Lovebugs migrated from Mexico along the Gulf coast. Southern Louisiana experienced flights of lovebugs during the 1920s, and Mississippi collected samples from the 1940s. First reports of their presence in Florida were made in 1947.
Two generations of lovebugs occur each year. The adult populations take flight during May and September and are present for approximately four weeks. Mating takes place almost immediately after emergence of the females, since adult females live only a few days. During the mating process, the male lovebug attaches to the female and only separates during the daytime while resting on vegetation. They never separate during flight or at night. Successful mating takes as long as 12 hours, and the female dies within 86 hours of laying eggs.
You have probably noticed that lovebugs like to hang around gas stations. Automobile exhaust fumes, heat from the engines and the vibrations of the vehicles actually attract lovebugs, which often splatter against the front of your car. A buildup on the radiator may cause cars to overheat, their bodies on the windshield can reduce driver visibility, and fluid from their bodies can damage paint.

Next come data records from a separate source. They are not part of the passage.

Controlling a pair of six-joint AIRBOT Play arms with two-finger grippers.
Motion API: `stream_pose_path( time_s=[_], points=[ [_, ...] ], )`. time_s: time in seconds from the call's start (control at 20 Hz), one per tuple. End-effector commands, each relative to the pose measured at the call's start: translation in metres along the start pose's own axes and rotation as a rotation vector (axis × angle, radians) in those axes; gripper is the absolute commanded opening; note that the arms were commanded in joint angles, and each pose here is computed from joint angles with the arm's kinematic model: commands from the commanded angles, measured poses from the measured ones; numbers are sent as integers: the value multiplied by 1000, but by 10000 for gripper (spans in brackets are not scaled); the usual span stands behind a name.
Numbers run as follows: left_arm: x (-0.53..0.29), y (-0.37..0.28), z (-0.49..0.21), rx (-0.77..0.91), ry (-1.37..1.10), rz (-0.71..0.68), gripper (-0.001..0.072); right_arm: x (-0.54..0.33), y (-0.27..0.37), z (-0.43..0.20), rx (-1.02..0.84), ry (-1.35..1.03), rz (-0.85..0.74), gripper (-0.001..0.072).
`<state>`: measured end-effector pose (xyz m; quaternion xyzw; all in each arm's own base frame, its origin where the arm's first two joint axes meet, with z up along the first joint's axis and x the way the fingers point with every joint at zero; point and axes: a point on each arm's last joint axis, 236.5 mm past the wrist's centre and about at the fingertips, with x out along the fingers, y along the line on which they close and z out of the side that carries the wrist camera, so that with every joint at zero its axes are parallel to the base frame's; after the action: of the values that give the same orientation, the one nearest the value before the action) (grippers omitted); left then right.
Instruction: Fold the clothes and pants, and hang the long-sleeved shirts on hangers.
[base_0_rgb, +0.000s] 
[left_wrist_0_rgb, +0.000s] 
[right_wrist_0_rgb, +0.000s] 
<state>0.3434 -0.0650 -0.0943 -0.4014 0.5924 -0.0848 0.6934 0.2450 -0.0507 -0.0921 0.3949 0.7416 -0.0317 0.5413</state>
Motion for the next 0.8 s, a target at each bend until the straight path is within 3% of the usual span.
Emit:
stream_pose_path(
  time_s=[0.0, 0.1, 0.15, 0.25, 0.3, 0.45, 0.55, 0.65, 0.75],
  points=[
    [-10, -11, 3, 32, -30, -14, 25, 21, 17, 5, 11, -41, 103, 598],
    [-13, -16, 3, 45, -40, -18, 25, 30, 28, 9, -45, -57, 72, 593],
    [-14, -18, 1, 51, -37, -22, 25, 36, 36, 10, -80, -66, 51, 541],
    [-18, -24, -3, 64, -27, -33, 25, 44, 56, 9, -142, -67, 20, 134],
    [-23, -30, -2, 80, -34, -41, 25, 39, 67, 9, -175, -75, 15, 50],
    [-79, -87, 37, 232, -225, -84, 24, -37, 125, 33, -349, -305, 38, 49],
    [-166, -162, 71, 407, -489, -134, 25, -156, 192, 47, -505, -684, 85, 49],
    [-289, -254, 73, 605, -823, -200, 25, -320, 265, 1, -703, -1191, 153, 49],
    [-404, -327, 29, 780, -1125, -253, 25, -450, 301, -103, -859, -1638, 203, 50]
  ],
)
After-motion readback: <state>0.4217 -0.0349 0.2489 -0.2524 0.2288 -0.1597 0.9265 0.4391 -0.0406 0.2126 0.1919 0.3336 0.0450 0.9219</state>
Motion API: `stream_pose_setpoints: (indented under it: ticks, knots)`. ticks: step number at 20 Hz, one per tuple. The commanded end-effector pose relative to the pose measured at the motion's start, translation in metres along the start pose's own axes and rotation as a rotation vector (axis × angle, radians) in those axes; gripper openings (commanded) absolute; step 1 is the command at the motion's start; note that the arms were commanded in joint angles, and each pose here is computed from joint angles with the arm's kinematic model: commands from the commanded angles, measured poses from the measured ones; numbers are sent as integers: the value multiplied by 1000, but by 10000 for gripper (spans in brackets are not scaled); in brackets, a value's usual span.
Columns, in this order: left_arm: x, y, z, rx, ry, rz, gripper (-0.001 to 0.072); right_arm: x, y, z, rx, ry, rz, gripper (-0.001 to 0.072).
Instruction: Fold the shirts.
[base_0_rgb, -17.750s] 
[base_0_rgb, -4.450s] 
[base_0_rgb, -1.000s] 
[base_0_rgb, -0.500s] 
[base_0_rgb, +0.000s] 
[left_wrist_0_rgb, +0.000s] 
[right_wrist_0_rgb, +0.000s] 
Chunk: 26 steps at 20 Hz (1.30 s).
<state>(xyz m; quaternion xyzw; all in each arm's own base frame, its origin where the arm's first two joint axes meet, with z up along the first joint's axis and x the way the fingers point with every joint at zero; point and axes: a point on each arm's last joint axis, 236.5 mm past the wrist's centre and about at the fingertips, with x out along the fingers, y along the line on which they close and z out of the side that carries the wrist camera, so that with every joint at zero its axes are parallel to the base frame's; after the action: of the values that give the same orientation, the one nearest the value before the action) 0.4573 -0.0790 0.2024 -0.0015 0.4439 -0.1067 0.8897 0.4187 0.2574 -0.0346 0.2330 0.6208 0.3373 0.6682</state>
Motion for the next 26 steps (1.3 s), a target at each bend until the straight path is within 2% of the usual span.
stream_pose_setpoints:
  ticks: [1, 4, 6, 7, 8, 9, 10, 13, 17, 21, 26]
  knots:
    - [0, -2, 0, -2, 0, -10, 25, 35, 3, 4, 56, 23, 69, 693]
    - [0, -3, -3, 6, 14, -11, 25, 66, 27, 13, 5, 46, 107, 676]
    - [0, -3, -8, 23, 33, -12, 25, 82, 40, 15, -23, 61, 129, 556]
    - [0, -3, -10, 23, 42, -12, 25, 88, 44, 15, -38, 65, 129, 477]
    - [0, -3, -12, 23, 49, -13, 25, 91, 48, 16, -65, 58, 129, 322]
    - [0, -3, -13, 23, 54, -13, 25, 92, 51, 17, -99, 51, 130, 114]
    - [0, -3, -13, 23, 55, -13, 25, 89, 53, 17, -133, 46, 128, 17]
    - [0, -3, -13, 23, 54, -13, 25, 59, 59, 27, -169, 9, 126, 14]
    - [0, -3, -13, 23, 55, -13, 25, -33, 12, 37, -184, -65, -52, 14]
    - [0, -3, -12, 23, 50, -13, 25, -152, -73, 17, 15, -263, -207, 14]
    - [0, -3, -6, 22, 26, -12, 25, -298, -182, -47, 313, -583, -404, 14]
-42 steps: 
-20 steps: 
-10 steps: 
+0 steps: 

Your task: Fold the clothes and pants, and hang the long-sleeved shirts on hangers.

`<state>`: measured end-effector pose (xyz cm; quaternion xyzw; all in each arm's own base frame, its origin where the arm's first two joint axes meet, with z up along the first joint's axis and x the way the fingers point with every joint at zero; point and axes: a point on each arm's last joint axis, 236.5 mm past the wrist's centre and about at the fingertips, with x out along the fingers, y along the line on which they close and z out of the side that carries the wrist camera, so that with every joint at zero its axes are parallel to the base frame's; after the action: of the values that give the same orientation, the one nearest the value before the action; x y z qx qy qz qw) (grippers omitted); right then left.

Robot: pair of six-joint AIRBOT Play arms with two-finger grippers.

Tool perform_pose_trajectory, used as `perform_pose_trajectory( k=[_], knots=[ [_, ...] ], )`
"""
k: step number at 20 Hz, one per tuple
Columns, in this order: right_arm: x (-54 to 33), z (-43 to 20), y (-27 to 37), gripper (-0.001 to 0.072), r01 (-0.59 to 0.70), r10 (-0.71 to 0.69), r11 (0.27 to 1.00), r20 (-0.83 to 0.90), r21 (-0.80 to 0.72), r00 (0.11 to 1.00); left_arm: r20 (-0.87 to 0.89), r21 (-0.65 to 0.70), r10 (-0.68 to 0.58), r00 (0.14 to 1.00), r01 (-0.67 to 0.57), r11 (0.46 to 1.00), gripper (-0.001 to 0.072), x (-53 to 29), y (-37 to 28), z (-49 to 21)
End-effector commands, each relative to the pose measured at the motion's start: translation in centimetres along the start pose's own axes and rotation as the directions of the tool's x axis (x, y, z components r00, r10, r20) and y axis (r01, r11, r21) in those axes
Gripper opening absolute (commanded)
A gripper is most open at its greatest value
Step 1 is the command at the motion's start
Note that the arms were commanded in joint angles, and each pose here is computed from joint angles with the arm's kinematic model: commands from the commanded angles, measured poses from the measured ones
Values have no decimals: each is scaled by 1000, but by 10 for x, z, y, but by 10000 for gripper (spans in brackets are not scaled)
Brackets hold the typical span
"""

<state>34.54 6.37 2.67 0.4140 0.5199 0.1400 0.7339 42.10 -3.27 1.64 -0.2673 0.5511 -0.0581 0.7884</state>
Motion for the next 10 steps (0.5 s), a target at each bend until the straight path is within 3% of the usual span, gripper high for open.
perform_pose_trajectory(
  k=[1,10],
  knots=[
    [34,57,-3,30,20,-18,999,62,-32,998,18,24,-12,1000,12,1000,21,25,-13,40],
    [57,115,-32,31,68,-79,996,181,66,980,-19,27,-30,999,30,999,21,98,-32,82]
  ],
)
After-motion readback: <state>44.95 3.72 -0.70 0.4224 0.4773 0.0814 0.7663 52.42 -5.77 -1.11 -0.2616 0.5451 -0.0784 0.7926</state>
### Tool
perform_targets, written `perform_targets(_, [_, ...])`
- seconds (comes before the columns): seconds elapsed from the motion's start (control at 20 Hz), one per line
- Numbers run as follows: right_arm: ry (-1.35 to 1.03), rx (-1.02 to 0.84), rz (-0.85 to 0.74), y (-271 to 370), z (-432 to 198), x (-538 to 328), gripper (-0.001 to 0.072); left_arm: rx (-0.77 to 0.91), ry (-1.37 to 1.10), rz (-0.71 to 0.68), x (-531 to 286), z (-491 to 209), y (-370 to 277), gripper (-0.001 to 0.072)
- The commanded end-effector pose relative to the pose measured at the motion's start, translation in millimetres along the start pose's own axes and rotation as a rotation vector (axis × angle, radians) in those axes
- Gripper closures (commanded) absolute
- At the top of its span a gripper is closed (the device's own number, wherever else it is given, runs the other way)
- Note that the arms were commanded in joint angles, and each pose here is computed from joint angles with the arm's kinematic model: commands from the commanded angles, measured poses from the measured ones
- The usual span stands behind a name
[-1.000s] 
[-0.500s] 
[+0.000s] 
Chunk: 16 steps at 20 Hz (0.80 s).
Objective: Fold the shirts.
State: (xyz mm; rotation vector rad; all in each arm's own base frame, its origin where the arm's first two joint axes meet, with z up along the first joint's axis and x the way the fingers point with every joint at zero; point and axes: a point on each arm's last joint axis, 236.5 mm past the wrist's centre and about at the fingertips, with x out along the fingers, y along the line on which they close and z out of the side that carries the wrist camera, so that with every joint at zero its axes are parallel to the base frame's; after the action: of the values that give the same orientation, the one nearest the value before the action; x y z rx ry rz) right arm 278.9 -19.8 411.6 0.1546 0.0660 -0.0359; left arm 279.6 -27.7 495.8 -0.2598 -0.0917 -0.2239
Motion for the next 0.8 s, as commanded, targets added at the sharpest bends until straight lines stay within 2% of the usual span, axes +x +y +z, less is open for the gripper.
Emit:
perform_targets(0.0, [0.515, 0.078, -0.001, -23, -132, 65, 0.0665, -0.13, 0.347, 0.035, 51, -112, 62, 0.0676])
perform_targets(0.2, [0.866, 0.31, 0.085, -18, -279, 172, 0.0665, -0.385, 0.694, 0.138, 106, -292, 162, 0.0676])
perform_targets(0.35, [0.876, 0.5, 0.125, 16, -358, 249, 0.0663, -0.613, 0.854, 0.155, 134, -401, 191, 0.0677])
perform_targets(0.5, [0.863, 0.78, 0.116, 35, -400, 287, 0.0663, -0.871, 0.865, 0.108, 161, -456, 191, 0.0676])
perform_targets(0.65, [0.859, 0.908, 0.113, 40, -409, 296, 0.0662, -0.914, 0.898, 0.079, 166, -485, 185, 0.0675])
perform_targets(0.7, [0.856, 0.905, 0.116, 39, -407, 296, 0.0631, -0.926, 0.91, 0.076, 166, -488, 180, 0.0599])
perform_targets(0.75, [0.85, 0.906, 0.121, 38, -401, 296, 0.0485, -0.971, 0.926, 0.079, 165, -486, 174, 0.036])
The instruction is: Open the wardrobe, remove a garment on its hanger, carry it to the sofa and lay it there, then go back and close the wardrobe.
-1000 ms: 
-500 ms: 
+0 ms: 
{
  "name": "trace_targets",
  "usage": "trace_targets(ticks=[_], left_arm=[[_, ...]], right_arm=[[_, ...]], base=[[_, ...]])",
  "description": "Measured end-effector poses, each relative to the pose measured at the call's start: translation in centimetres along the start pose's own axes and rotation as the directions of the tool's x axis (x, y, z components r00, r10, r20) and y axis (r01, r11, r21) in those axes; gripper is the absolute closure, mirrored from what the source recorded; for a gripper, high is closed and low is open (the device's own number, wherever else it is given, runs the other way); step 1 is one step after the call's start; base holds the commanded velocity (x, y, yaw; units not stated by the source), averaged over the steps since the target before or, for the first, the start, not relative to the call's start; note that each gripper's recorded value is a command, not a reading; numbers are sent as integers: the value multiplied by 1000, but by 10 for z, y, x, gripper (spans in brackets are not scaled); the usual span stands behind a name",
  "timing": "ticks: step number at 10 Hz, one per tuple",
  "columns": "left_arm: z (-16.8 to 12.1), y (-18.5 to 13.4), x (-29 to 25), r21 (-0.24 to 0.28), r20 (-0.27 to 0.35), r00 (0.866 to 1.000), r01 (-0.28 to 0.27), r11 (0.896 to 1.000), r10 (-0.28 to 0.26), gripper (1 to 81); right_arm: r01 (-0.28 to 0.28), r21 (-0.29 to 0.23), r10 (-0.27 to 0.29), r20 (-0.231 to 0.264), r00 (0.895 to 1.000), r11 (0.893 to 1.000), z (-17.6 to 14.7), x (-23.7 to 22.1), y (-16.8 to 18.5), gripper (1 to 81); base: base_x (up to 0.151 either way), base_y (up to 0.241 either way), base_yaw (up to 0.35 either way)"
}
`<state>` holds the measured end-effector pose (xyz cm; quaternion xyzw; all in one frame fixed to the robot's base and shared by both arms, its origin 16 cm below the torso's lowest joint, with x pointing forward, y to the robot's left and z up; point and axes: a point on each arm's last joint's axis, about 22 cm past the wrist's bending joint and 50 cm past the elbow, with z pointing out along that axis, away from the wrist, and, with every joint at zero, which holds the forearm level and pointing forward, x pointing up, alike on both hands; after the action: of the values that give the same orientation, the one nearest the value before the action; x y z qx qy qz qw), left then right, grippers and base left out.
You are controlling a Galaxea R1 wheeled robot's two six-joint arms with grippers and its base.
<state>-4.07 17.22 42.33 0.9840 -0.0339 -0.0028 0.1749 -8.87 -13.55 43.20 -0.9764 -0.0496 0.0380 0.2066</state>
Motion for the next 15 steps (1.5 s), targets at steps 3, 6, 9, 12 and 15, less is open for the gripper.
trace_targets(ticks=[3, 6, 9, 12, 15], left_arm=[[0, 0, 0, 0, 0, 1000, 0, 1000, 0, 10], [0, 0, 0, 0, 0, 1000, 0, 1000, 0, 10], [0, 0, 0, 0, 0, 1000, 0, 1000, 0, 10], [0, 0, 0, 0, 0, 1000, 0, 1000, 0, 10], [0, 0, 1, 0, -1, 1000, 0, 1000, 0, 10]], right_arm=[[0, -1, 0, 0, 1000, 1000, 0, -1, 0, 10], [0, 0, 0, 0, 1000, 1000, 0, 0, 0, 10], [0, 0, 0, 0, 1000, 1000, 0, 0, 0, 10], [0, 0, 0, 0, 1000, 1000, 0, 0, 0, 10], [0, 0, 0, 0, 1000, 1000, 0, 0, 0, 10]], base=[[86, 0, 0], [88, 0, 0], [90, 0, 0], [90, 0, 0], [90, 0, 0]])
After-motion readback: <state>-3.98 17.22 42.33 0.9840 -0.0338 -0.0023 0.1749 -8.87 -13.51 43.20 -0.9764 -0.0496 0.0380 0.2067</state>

Washing lovebug carcasses from vehicles within one day will help to reduce paint damage. Lovebugs are more easily removed, and the chance of damaging the finish is lessened, if the car has been recently waxed. When lovebugs are numerous, some motorists spread a light film of baby oil over the front of the hood, above the windshield and on the grill and bumper. This practice will make removal a simpler task.
Adult lovebugs are harmless and do not sting or bite. They feed on the nectar of various plants, especially clover, goldenrod and Brazilian pepper. Lovebugs are also beneficial to our environment, but that is true only during their immature life stage. Larvae feed on thatch in the lawn. Thatch is a layer of decaying organic material between the grass roots and leaf blades. If it builds up in the lawn, it can cause problems for the grass. Through this process they redistribute essential nutrients back into the soil, benefiting plants.